Burkitt lymphoma is an extremely fast growing form of non-Hodgkin’s lymphoma that originates from a subgroup of white blood cells called B lymphocytes of the immune system. Now, researchers at the Max Delbrück Center for Molecular Medicine (MDC) Berlin-Buch have discovered a vital component that converts the immune cells into malignant lymphoma cells.

According to Dr. Sandrine Sander and Professor Klaus Rajewsky, Burkitt lymphoma originates from germinal centers of the lymphoid organs (Peyer’s patches in the small intestine, spleen and lymph nodes). The reaction by the germinal center is triggered by the B cells when antigens are detected. Once the reaction occurs, the B cells alter their DNA causing a highly specific antibody response against the antigen.

The B cell receptor (BCR) plays a vital role in the reaction process. In order to fully recognize the antigen and trigger an appropriate immune response, the DNA segments encoding the antibody must be altered and rearranged. During this complicated process, DNA breaks may occur and error-prone repair mechanisms may result in genetic mutations linked with cancer development.

In Burkitt lymphoma, DNA repair errors lead to the translocation of the c-MYC oncogene, a gene that controls cell division. The c-MYC translocation causes affected cells to divide in an unregulated way and overexpression of the c-MYC results in massive cell death. As a result, c-MYC deregulation alone cannot convert normal cells into cancer cells. In Burkitt lymphoma, the apoptosis induction of elevated c-MYC expression must be overcome by additional mutations preventing cell death.

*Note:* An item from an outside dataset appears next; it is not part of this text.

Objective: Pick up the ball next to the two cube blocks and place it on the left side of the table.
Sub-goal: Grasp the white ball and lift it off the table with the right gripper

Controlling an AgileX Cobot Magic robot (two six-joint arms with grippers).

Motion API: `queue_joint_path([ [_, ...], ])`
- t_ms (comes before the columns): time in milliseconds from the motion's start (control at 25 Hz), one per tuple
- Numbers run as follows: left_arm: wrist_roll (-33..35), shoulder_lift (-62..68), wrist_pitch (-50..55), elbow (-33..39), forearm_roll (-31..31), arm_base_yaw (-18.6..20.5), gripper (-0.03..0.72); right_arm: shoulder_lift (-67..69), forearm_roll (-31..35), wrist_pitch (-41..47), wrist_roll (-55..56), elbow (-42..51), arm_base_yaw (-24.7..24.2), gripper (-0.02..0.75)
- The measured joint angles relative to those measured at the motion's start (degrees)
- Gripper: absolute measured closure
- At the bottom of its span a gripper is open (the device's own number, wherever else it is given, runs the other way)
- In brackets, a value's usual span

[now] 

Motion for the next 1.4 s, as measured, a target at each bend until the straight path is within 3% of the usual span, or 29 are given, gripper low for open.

In a recent study, Professor Rejewsky and his team demonstrated the enzyme PI3K is vital for mature B cells to survive. PI3K stimulates a signaling pathway that controls cell growth and counteracts programmed cell death.

Dr. Sander and Professor Rajewsky based their current study on these findings. They examined the interaction of c-MYC and PI3K in mouse tumorigenesis. The team showed that PI3K is a vital component in the development of Burkitt lymphoma. They found that PI3K allows c-MYC to turn germinal center B lymphocytes into lymphoma cells that divide continuously and avoid apoptosis.

However, the researchers believe that other genetic mutations play a role in Burkitt lymphomagenesis as not every B cells co-expressing c-MYC and PI3K converts into a lymphoma cell. Such aberrations could be identified in their mouse model. In addition a study conducted by Professor Louis Staudt of the National Cancer Institute, Bethesda, Maryland, USA, showed that individuals suffering from Burkitt lymphoma, carry genetic mutations that resemble those in the mouse.

Dr. Sander and Professor Rajewsky explained:

“In addition to c-MYC deregulation, the activation of the PI3K signaling pathway is a key element in the development of Burkitt lymphoma. The inhibition of this signaling pathway could therefore be an effective strategy for treating the disease.”